Dataset records:
■ ■ ■ ■

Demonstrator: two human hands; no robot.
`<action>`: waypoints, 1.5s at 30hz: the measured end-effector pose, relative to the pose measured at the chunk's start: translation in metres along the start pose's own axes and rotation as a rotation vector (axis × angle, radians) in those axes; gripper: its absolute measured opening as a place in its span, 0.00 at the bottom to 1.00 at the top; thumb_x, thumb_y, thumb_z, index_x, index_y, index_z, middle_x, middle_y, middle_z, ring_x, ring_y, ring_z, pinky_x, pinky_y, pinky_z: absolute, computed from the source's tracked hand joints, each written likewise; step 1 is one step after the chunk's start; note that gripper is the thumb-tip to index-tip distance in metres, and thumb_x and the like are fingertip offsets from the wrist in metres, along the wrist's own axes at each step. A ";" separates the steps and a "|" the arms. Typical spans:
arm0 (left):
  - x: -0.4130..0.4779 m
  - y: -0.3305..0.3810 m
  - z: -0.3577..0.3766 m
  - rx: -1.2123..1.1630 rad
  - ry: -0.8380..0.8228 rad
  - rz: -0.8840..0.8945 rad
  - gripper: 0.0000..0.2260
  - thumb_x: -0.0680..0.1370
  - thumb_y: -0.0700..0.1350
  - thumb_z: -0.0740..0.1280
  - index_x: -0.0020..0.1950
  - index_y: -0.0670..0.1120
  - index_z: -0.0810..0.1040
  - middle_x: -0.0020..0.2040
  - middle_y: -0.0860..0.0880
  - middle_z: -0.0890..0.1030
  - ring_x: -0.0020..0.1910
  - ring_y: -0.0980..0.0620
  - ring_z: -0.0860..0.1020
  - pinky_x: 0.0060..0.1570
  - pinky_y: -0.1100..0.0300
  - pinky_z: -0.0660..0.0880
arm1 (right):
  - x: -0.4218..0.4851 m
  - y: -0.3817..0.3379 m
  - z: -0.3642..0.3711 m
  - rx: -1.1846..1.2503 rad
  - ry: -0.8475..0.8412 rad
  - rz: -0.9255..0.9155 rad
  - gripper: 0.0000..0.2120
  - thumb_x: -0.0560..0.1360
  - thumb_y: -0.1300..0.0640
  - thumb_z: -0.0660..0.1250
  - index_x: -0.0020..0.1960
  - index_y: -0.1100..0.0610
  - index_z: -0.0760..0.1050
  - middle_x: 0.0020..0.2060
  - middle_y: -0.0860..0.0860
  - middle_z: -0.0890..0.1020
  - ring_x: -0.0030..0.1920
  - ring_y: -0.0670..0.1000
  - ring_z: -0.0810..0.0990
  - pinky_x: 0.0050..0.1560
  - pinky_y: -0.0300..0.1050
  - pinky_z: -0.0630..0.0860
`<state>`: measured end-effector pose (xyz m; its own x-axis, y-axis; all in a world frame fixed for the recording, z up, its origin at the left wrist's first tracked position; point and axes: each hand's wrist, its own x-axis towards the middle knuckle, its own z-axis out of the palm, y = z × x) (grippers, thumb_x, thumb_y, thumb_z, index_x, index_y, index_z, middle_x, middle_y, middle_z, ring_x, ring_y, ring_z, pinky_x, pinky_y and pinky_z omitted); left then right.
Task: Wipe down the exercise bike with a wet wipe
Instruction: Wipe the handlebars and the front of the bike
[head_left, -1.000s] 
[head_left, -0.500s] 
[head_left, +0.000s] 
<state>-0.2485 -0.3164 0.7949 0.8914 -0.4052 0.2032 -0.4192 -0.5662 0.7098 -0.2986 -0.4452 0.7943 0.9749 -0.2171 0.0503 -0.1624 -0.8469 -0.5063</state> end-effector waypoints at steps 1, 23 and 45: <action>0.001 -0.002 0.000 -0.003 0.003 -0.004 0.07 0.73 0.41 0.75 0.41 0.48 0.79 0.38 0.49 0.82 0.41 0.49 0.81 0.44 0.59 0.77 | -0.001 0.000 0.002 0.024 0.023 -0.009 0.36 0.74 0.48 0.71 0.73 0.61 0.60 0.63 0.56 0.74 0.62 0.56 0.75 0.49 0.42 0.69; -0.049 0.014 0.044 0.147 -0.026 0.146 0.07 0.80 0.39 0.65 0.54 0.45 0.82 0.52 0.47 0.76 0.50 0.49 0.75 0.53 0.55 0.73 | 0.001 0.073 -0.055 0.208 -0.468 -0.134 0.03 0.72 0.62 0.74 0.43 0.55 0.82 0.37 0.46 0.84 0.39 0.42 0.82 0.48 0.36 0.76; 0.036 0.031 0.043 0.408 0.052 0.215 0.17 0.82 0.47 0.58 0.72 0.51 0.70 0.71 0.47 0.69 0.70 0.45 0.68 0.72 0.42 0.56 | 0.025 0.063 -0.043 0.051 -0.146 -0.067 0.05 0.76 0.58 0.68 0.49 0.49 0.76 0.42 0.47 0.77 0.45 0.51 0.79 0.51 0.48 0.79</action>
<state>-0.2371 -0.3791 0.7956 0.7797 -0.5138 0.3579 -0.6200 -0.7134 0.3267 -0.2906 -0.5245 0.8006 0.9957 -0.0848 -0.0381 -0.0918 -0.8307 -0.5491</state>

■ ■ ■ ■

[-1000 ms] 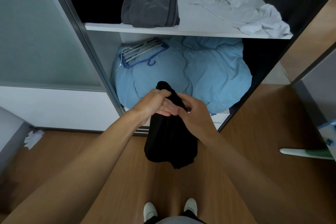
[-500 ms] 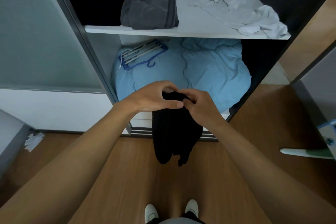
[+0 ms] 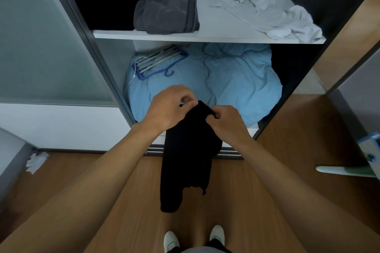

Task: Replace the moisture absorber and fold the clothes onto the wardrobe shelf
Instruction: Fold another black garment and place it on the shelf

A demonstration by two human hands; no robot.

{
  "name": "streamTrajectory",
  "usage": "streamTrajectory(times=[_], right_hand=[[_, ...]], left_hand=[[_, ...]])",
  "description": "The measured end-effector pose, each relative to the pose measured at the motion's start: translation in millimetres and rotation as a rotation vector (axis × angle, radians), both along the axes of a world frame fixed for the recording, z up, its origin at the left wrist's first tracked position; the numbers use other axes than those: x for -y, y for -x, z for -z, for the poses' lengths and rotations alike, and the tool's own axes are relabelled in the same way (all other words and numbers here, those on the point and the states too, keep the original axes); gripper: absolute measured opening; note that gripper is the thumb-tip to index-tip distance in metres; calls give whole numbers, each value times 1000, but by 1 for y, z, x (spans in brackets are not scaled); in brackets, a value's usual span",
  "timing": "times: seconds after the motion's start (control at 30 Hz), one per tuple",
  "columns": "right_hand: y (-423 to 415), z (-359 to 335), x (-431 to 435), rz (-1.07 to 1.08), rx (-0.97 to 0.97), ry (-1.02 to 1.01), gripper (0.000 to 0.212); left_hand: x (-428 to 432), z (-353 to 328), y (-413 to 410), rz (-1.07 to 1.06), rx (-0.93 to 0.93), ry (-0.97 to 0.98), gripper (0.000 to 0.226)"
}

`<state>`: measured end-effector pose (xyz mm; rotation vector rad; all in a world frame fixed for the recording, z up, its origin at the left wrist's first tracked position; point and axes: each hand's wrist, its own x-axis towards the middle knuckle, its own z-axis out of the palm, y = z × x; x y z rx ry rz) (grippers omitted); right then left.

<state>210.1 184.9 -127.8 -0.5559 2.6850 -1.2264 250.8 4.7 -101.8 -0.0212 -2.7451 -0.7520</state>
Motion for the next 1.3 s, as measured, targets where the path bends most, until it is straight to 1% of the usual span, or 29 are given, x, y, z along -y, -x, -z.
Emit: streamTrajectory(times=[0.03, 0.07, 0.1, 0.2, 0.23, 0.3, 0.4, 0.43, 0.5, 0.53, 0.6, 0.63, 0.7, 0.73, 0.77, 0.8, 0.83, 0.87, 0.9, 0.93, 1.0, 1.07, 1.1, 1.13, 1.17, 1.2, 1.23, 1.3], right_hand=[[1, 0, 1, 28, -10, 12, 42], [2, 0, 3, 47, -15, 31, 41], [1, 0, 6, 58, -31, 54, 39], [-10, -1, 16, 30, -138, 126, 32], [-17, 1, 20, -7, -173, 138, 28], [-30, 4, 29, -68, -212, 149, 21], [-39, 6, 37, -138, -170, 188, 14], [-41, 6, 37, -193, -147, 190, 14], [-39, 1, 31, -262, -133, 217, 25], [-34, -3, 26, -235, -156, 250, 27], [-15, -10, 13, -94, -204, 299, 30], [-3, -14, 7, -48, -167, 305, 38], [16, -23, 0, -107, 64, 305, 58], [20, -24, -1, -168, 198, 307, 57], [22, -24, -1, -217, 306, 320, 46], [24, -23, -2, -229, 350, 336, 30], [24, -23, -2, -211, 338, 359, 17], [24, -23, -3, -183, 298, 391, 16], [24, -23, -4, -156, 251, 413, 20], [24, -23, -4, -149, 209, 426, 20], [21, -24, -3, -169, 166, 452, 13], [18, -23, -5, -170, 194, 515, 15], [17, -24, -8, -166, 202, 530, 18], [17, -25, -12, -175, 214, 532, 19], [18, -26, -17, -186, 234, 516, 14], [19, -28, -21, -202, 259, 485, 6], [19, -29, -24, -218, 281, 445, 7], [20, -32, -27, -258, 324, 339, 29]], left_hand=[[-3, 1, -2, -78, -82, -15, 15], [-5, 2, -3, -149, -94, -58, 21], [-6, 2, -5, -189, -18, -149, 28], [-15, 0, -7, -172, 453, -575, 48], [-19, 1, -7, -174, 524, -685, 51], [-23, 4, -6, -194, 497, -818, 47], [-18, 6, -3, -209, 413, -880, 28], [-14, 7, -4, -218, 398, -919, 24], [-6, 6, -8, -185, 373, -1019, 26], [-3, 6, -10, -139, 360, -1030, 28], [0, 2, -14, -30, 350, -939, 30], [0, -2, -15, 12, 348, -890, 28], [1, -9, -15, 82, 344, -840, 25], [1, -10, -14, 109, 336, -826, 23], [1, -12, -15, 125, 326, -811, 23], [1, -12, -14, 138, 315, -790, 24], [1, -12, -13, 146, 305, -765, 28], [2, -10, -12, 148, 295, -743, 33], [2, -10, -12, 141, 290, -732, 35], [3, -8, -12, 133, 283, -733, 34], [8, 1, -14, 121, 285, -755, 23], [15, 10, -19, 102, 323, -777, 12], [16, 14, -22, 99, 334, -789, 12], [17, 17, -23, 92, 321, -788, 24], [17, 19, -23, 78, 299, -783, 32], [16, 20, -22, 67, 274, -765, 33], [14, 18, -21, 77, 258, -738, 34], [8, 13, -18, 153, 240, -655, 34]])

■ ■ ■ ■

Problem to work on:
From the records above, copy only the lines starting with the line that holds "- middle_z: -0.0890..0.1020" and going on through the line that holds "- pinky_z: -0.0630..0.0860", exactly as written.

Output:
  - middle_z: -0.0890..0.1020
  - ring_x: -0.0030..0.1920
  - ring_y: -0.0670..0.1000
  - ring_z: -0.0810..0.0990
  - pinky_x: 0.0050..0.1560
  - pinky_y: -0.0300..0.1050
  - pinky_z: -0.0630..0.0860

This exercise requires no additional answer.